|The other "Indian time"|
Wells starts us out in the post-civil war US, where there was a search for a modern identity and the corollary, "authentic historical identity" both for themselves and others, in order to address the anxieties related to emerging modernization, capitalism and industrialization. She argues that "having already "defined their own states as inauthentic," Americans "located authenticity" in the figure of the American Indian, who served to reflect Other. They came to increasingly measure Indian authenticity in opposition to the symbols and processes of modernity." (here she is referencing Deloria's "Playing Indian") So that there came to be an obsession to construct the Indian as untouched by the currents of modernization. One of the symbols of this purity was the lack of relationship to the clock, so that those Indians who embraced the clock were denied their indigenousness. Here she references the labeling of the Cherokee, who embraced the clock, as "negative Others" and not authentic Indians. Pure Indians were ignorant of the clock and thus timeless and real.
However this construction is based on privileging European ideas of time over indigenous ideas of time. She argues that this, "marriage between authenticity and temporality has its roots in European colonization." That the very process of immigration - time on the boat, as well as the differing time cultures of the new immigrants, culminated in a desire to recreate the European ideas of time, often expressed by the tolling of the church bell and its related focus on task orientation. One bell to wake up, next bell to eat and on and on through the day and week. Given this history, the colonizers failed to recognize the time structures of the Indians based on the sun and moon or to understand that these two ideas of time could exist together. Indians could understand the clock and use it as required, but they did not necessarily see it as the only time that mattered. She gives a couple of examples of workers who were punctual most of the year- until it was hunting season or salmon run when those cyclical time cues dominated. She notes an Edward Curtis photograph where he erased the clock in the home of an Indian couple as it was, "not authentic."
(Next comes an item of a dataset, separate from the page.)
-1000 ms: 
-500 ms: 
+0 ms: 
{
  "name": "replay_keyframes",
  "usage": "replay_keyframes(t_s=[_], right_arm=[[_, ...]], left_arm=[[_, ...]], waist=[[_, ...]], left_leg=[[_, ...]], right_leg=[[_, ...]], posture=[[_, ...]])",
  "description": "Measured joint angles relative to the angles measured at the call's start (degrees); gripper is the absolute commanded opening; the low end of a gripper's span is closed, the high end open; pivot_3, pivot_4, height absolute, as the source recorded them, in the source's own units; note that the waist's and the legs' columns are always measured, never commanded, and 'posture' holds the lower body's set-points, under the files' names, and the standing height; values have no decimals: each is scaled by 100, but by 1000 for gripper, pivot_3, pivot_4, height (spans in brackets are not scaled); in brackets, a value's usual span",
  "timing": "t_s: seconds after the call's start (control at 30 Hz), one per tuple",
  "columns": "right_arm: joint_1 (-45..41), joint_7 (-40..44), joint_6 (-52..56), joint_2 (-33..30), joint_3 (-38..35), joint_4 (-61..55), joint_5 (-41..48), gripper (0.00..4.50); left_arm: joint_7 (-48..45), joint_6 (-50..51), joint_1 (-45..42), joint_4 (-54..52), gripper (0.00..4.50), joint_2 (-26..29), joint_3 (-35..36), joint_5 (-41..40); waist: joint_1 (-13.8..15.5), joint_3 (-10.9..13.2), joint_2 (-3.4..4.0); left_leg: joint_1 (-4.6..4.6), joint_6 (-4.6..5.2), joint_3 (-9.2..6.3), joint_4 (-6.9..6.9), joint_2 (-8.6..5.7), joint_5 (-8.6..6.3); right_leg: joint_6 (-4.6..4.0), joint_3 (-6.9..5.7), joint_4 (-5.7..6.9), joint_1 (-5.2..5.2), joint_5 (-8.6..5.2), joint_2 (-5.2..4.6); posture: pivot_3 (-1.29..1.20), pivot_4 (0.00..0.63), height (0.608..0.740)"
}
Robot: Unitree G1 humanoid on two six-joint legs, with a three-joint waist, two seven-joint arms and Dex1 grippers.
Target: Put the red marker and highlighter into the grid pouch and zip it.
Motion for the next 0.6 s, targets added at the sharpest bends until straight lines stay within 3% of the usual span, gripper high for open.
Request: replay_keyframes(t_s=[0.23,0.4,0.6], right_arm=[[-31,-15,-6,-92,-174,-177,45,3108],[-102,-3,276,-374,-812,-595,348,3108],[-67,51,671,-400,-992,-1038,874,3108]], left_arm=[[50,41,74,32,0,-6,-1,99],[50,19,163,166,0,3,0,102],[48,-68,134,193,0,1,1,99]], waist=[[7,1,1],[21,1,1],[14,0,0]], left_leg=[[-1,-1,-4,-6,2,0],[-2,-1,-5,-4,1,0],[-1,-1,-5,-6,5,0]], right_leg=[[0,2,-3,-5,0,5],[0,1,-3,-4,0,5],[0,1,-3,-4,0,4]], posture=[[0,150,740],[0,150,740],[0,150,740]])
She provides some interesting examples of some of the cyclical and linear time systems used by different Indian groups and notes that in places where there indigenous time systems were obvious to the colonizer they were destroyed as uncivilized. Think of the Latin American indigenous calendars. She also describes the use of sun dials by the priests as an intermediary time system for the Indian, with the tasks shown pictorially, so that the Indian would know exactly what to do at what time. This was all new information for me, so I found this section quite tantalizing. She also explains the use of the clock in the school (often residential) where disobedience to the clock could mean going hungry or facing violence. "Death often resulted from resistance to European - imposed temporal systems" and she shares some examples that are disturbing. I never thought about that aspect of the schools. But how important are the bells in school even now? Just yesterday, there was a message about how being late to school hurts your child and their classmates. Not to say a strict note is like a beating, but times late are still tracked and judged. Why would church people so fear lateness that it was better for the person to die than be late? Being late was a greater sin than murder. That is so insane.
|Steampunk and Indian and |
fantasy and Si-fi
To be authentic, you had to be without time, while in reality those without this time or resisting this time were being harmed and harassed. There was really no good answer, dammed if you do and damned if you don't. She finishes by looking briefly at modern spaces where Indians reject these colonial ideas of time i.e., the idea of Indian time. She notes that this connection between time and authenticity continues in the modern environment. I think that this observation leaves lots of interesting spaces to explore how time works in the urban indigenous context and how it affects modern constructions of indigenaity. This was a really well written article with lots of examples and a good context. The author seems to be a civil war historian interested in issues of race. The piece is from just last year, but it will be interesting to see what else she works on.
I personally love the clock. During my first labor, the mid -wife tried to take the clock away as she thought it was distracting me. I found it calming to see that time was actually passing and resisted her. On the other hand, having anxiety, being late would tip me into panic. The first time I knew that the medication could help me was when I was late for work and not panicking. I could let the clock go. How do you think about time? How does it feed into your ideas of self? Have you read anything else on this subject? If so leave the name in the contacts. I want to do some more exploring.